What to work on:
Transcribe the listing verbatim. Do not carry over any pictures.

Data shown:
——
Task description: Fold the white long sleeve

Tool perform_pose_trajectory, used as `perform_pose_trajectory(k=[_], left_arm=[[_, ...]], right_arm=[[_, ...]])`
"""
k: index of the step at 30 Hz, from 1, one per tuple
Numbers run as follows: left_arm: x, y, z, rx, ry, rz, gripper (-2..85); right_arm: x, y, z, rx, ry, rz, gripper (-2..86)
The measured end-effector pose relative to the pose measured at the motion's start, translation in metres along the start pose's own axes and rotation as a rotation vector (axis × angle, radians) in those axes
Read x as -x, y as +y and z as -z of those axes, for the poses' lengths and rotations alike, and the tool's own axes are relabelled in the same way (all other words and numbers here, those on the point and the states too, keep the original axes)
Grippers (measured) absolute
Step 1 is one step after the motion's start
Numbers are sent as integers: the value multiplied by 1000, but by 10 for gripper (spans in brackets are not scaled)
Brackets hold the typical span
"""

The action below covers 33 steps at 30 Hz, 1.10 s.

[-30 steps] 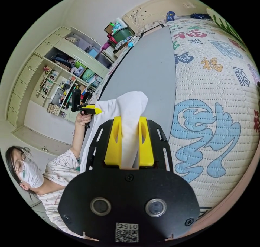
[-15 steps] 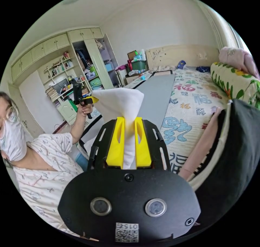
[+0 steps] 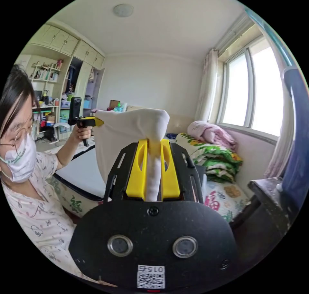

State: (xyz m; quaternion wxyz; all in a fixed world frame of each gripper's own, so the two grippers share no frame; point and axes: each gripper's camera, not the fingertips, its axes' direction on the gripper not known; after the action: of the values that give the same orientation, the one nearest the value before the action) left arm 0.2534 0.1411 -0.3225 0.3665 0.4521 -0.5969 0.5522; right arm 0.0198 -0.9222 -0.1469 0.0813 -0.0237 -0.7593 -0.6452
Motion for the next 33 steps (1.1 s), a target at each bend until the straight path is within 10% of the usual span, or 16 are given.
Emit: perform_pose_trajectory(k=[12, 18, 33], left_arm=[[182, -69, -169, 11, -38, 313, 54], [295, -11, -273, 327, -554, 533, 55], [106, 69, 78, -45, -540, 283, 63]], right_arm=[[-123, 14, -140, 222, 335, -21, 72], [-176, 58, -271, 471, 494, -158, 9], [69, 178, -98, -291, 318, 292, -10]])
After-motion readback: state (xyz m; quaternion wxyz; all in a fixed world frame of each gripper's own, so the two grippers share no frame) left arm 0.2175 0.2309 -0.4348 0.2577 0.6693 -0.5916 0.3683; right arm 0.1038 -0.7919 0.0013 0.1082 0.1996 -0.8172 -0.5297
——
Problem solution:
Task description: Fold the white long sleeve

Tool perform_pose_trajectory, used as `perform_pose_trajectory(k=[_], left_arm=[[_, ...]], right_arm=[[_, ...]])`
"""
k: index of the step at 30 Hz, from 1, one per tuple
Numbers run as follows: left_arm: x, y, z, rx, ry, rz, gripper (-2..85); right_arm: x, y, z, rx, ry, rz, gripper (-2..86)
The measured end-effector pose relative to the pose measured at the motion's start, translation in metres along the start pose's own axes and rotation as a rotation vector (axis × angle, radians) in those axes
Read x as -x, y as +y and z as -z of those axes, for the poses' lengths and rotations alike, and the tool's own axes are relabelled in the same way (all other words and numbers here, those on the point and the states too, keep the original axes)
Grippers (measured) absolute
Step 1 is one step after the motion's start
Numbers are sent as integers: the value multiplied by 1000, but by 10 for gripper (spans in brackets are not scaled)
Brackets hold the typical span
"""

The action below covers 33 steps at 30 Hz, 1.10 s.

[-30 steps] 
[-15 steps] 
[+0 steps] 

State: (xyz m; quaternion wxyz; all in a fixed world frame of each gripper's own, so the two grippers share no frame; point and axes: each gripper's camera, not the fingertips, its axes' direction on the gripper not known; after the action: of the values that give the same orientation, the one nearest the value before the action) left arm 0.2534 0.1411 -0.3225 0.3665 0.4521 -0.5969 0.5522; right arm 0.0198 -0.9222 -0.1469 0.0813 -0.0237 -0.7593 -0.6452
Motion for the next 33 steps (1.1 s), a target at each bend until the straight path is within 10% of the usual span, or 16 are given.
Emit: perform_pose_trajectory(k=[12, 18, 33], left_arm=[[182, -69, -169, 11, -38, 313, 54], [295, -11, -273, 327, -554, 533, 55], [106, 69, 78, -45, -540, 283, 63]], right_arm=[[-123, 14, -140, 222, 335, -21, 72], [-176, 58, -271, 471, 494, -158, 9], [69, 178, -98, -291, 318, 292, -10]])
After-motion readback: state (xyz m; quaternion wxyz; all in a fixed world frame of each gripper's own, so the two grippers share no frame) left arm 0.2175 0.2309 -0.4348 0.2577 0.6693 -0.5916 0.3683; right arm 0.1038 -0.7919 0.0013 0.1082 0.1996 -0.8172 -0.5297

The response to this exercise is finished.